Task statement » Starting at the top line, print the entries below exactly as they are and skip every picture.

(Items from a dataset)
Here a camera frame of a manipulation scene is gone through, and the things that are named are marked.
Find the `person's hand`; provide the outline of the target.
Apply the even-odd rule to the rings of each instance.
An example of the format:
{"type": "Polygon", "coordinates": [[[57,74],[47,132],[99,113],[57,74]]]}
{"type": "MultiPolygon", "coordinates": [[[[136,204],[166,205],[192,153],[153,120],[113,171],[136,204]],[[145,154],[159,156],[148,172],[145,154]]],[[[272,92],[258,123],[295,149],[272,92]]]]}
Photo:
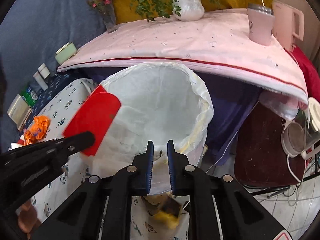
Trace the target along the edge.
{"type": "Polygon", "coordinates": [[[41,221],[37,217],[37,211],[32,205],[31,200],[26,201],[21,206],[21,211],[18,215],[18,226],[27,234],[27,238],[31,239],[31,234],[39,228],[41,221]]]}

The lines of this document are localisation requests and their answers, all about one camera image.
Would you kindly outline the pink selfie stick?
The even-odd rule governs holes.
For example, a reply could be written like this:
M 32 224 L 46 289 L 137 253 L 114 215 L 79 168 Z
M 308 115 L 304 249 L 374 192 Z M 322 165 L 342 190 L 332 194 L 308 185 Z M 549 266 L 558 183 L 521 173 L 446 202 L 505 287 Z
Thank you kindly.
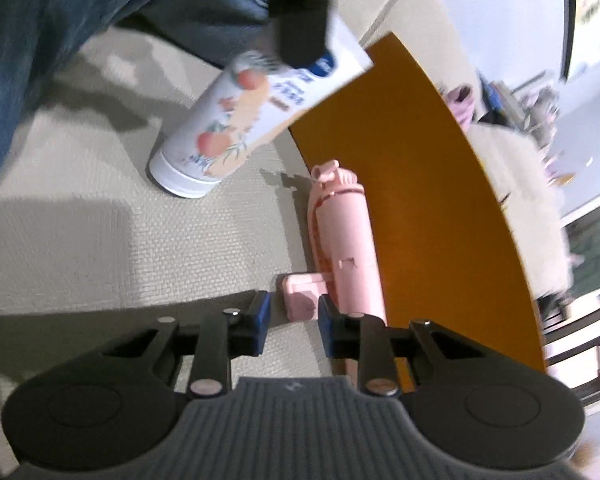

Expected answer »
Here a camera frame of a manipulation scene is gone through, and the things that are named are marked.
Find the `person's hand`; provide the outline of the target.
Apply the even-odd rule to the rings of each instance.
An example of the format:
{"type": "Polygon", "coordinates": [[[57,74],[47,132],[99,113],[57,74]]]}
{"type": "MultiPolygon", "coordinates": [[[[136,204],[166,205],[192,153],[153,120],[113,171],[136,204]],[[145,154],[159,156],[148,172],[145,154]]],[[[272,92],[258,123],[295,149],[272,92]]]]}
Photo:
Trace the target along the edge.
{"type": "Polygon", "coordinates": [[[41,221],[37,217],[37,211],[32,205],[31,200],[26,201],[21,206],[21,211],[18,215],[18,226],[27,234],[27,238],[31,239],[31,234],[39,228],[41,221]]]}

The lines of this document are localisation requests and their answers, all about one camera image.
Would you kindly outline the pink selfie stick?
The even-odd rule governs holes.
For example, a reply could be written like this:
M 32 224 L 46 289 L 137 253 L 114 215 L 79 168 Z
M 308 115 L 304 249 L 374 192 Z M 322 165 L 342 190 L 332 194 L 308 185 Z M 549 266 L 558 183 L 521 173 L 446 202 L 505 287 Z
Thank you kindly.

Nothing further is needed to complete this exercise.